Professor Hermann Schlagheck und seine Klima-Aktionen haben Böttcher zudem zum CO2-Sparer gemacht. „Wir haben damals zu neunt von der Verwaltung bei ihm teilgenommen und in einem Jahr 700 Kilogramm CO2 eingespart.“
Sein Auto verbraucht etwa 7,5 Liter Sprit auf 100 Kilometern. „Laut ADFC-Rechner macht das für meinen Weg zur Arbeit 0,97 Kilogramm CO2 aus.“ Die Aktion wirkt nach.

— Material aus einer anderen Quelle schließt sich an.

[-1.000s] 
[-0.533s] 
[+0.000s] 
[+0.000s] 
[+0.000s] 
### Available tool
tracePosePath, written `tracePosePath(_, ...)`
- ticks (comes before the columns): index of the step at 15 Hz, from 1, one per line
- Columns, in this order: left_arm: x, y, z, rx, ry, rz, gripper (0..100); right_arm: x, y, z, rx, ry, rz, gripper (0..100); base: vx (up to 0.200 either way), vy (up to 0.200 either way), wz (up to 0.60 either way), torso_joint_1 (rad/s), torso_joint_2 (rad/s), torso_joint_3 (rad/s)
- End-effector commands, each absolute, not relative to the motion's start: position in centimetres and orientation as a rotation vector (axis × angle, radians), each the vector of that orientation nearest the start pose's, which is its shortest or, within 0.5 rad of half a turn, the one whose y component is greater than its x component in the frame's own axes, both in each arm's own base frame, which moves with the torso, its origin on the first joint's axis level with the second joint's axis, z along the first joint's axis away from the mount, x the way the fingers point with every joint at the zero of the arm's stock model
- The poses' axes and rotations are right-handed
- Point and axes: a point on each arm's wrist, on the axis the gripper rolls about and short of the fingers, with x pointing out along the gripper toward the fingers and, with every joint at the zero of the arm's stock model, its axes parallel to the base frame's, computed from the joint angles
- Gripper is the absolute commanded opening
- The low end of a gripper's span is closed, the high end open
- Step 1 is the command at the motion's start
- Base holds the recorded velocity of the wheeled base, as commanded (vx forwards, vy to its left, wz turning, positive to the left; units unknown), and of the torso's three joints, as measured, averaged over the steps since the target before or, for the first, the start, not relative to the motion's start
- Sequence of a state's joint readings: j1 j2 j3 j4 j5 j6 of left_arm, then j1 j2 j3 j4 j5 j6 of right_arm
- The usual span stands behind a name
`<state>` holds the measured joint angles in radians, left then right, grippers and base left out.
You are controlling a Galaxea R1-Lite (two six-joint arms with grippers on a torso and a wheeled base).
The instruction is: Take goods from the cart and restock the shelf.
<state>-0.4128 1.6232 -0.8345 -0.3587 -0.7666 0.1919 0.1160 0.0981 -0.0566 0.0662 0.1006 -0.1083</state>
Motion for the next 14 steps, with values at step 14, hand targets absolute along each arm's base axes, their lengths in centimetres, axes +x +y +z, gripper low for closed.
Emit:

Ich habe schon ein schlechtes Gewissen, wenn ich mal nicht mit dem Rad fahren kann.
Der „grüne Gedanke“ – ohne dass er dafür in irgendeiner Partei oder einem Verein wäre – treibt ihn auch bei Schlagregen und Frost an: „Klar, im Winter frieren einem auf den ersten 100 Metern die Augen ein. Das erfordert Überwindung. Bei Wind trittst Du nur noch in Gang 3. Im Winter, wenn Traktoren den Schnee festgefahren haben, musst Du gucken, dass Du morgens nicht im Acker landest.“
Einmal ist ihm das passiert, weil er in der Rübenkampagne bei schlechtem Licht einer Zuckerrübe ausgewichen ist, die er zu spät sah. Ein paar Mal ist er auch hingesegelt, weil der Matsch auf den Wirtschaftswegen einfach zu glitschig war: „Ich fahre nicht langsam. Ich will ja am Rathaus ankommen.“ Darum hat er einen stärkeren Scheinwerfer investiert. „Der hat 100 Lux und fast so viel gekostet wie das Rad“, sagt Böttcher.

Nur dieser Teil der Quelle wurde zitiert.